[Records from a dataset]

■ ■ ■ ■ ■

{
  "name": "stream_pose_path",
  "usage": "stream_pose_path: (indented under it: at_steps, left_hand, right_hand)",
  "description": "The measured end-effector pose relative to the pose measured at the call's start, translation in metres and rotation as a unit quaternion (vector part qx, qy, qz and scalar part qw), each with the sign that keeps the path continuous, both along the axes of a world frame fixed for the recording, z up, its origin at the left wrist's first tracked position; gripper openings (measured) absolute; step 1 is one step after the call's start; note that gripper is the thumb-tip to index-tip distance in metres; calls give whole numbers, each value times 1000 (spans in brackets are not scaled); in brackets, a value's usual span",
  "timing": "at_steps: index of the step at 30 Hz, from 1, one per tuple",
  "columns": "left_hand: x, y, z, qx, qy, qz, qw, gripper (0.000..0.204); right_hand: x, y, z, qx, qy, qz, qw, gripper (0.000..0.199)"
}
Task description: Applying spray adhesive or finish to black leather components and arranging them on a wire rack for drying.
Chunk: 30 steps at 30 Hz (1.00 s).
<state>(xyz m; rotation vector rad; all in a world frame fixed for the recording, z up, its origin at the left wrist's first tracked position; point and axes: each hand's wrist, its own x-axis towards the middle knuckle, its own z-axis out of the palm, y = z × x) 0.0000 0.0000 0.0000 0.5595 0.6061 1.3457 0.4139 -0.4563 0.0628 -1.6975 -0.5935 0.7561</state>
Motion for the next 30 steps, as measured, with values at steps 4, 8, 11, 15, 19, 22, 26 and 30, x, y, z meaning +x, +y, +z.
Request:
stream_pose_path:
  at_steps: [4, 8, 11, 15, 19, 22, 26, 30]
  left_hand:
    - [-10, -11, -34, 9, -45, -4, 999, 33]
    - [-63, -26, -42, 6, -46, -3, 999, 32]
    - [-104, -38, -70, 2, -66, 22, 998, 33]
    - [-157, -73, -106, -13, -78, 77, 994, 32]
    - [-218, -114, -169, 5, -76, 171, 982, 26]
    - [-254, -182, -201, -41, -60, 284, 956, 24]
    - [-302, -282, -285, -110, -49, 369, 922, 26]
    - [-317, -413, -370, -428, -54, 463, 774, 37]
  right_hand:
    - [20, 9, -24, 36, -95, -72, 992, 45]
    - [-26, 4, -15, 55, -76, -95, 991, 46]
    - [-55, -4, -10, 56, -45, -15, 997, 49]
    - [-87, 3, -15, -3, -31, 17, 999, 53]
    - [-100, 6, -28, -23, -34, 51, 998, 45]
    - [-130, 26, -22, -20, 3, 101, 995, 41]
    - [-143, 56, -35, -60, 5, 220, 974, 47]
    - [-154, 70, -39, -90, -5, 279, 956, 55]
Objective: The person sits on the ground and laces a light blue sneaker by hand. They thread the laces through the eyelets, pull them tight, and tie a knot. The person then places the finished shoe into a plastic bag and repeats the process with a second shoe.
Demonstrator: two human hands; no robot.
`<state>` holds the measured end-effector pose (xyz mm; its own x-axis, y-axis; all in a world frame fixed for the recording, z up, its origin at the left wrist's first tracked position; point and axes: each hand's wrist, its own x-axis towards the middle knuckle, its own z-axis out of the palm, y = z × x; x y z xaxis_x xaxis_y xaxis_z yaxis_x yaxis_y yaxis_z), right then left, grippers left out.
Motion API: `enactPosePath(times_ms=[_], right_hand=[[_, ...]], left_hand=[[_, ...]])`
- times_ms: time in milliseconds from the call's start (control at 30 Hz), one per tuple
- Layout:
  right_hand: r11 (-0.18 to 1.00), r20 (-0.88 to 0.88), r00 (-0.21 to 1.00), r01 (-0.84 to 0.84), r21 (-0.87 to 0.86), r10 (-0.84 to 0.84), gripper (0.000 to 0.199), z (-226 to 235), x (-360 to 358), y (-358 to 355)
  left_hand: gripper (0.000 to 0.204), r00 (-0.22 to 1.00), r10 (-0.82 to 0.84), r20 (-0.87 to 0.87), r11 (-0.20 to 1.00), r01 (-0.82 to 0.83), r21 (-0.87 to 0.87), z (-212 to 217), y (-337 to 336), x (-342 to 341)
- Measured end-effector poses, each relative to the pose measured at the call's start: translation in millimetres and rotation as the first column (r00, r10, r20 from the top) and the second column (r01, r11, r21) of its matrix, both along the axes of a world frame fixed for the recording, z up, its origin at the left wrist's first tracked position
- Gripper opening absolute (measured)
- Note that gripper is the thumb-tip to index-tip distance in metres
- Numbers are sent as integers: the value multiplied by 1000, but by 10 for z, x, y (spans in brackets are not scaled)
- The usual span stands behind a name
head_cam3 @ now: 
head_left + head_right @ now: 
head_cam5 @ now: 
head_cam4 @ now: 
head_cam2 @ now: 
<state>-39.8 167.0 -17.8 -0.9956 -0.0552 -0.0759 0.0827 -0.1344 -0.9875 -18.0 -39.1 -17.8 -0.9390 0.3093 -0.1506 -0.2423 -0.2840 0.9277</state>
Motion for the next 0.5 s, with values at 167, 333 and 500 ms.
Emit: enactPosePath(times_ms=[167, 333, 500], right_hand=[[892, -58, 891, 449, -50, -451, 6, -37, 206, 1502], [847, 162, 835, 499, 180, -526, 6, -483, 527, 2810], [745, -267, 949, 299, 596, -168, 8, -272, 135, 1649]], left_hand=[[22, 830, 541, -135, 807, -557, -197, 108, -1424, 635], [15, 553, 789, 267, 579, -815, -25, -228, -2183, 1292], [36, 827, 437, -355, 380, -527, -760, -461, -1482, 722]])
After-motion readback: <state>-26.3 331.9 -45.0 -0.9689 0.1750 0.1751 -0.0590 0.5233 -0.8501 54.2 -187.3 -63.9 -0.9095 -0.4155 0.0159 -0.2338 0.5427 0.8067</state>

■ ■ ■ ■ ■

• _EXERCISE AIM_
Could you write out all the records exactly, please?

• _ANSWER SPACE_
{
  "name": "stream_pose_path",
  "usage": "stream_pose_path: (indented under it: at_steps, left_hand, right_hand)",
  "description": "The measured end-effector pose relative to the pose measured at the call's start, translation in metres and rotation as a unit quaternion (vector part qx, qy, qz and scalar part qw), each with the sign that keeps the path continuous, both along the axes of a world frame fixed for the recording, z up, its origin at the left wrist's first tracked position; gripper openings (measured) absolute; step 1 is one step after the call's start; note that gripper is the thumb-tip to index-tip distance in metres; calls give whole numbers, each value times 1000 (spans in brackets are not scaled); in brackets, a value's usual span",
  "timing": "at_steps: index of the step at 30 Hz, from 1, one per tuple",
  "columns": "left_hand: x, y, z, qx, qy, qz, qw, gripper (0.000..0.204); right_hand: x, y, z, qx, qy, qz, qw, gripper (0.000..0.199)"
}
Task description: Applying spray adhesive or finish to black leather components and arranging them on a wire rack for drying.
Chunk: 30 steps at 30 Hz (1.00 s).
<state>(xyz m; rotation vector rad; all in a world frame fixed for the recording, z up, its origin at the left wrist's first tracked position; point and axes: each hand's wrist, its own x-axis towards the middle knuckle, its own z-axis out of the palm, y = z × x) 0.0000 0.0000 0.0000 0.5595 0.6061 1.3457 0.4139 -0.4563 0.0628 -1.6975 -0.5935 0.7561</state>
Motion for the next 30 steps, as measured, with values at steps 4, 8, 11, 15, 19, 22, 26 and 30, x, y, z meaning +x, +y, +z.
Request:
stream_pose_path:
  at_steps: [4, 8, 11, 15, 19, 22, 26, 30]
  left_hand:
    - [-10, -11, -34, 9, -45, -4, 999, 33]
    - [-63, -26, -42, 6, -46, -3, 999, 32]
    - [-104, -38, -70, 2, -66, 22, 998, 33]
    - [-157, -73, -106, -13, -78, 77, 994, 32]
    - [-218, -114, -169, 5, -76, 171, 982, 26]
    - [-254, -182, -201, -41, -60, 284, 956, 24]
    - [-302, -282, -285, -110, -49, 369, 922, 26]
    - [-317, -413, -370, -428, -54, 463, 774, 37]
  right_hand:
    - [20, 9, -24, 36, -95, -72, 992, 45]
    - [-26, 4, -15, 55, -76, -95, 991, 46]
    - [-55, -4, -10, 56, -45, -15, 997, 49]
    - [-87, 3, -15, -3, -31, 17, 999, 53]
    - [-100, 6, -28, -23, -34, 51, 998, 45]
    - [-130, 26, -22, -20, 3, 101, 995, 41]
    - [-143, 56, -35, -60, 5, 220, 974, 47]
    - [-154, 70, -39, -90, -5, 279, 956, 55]
Objective: The person sits on the ground and laces a light blue sneaker by hand. They thread the laces through the eyelets, pull them tight, and tie a knot. The person then places the finished shoe into a plastic bag and repeats the process with a second shoe.
Demonstrator: two human hands; no robot.
`<state>` holds the measured end-effector pose (xyz mm; its own x-axis, y-axis; all in a world frame fixed for the recording, z up, its origin at the left wrist's first tracked position; point and axes: each hand's wrist, its own x-axis towards the middle knuckle, its own z-axis out of the palm, y = z × x; x y z xaxis_x xaxis_y xaxis_z yaxis_x yaxis_y yaxis_z), right then left, grippers left out.
Motion API: `enactPosePath(times_ms=[_], right_hand=[[_, ...]], left_hand=[[_, ...]])`
- times_ms: time in milliseconds from the call's start (control at 30 Hz), one per tuple
- Layout:
  right_hand: r11 (-0.18 to 1.00), r20 (-0.88 to 0.88), r00 (-0.21 to 1.00), r01 (-0.84 to 0.84), r21 (-0.87 to 0.86), r10 (-0.84 to 0.84), gripper (0.000 to 0.199), z (-226 to 235), x (-360 to 358), y (-358 to 355)
  left_hand: gripper (0.000 to 0.204), r00 (-0.22 to 1.00), r10 (-0.82 to 0.84), r20 (-0.87 to 0.87), r11 (-0.20 to 1.00), r01 (-0.82 to 0.83), r21 (-0.87 to 0.87), z (-212 to 217), y (-337 to 336), x (-342 to 341)
- Measured end-effector poses, each relative to the pose measured at the call's start: translation in millimetres and rotation as the first column (r00, r10, r20 from the top) and the second column (r01, r11, r21) of its matrix, both along the axes of a world frame fixed for the recording, z up, its origin at the left wrist's first tracked position
- Gripper opening absolute (measured)
- Note that gripper is the thumb-tip to index-tip distance in metres
- Numbers are sent as integers: the value multiplied by 1000, but by 10 for z, x, y (spans in brackets are not scaled)
- The usual span stands behind a name
head_cam3 @ now: 
head_left + head_right @ now: 
head_cam5 @ now: 
head_cam4 @ now: 
head_cam2 @ now: 
<state>-39.8 167.0 -17.8 -0.9956 -0.0552 -0.0759 0.0827 -0.1344 -0.9875 -18.0 -39.1 -17.8 -0.9390 0.3093 -0.1506 -0.2423 -0.2840 0.9277</state>
Motion for the next 0.5 s, with values at 167, 333 and 500 ms.
Emit: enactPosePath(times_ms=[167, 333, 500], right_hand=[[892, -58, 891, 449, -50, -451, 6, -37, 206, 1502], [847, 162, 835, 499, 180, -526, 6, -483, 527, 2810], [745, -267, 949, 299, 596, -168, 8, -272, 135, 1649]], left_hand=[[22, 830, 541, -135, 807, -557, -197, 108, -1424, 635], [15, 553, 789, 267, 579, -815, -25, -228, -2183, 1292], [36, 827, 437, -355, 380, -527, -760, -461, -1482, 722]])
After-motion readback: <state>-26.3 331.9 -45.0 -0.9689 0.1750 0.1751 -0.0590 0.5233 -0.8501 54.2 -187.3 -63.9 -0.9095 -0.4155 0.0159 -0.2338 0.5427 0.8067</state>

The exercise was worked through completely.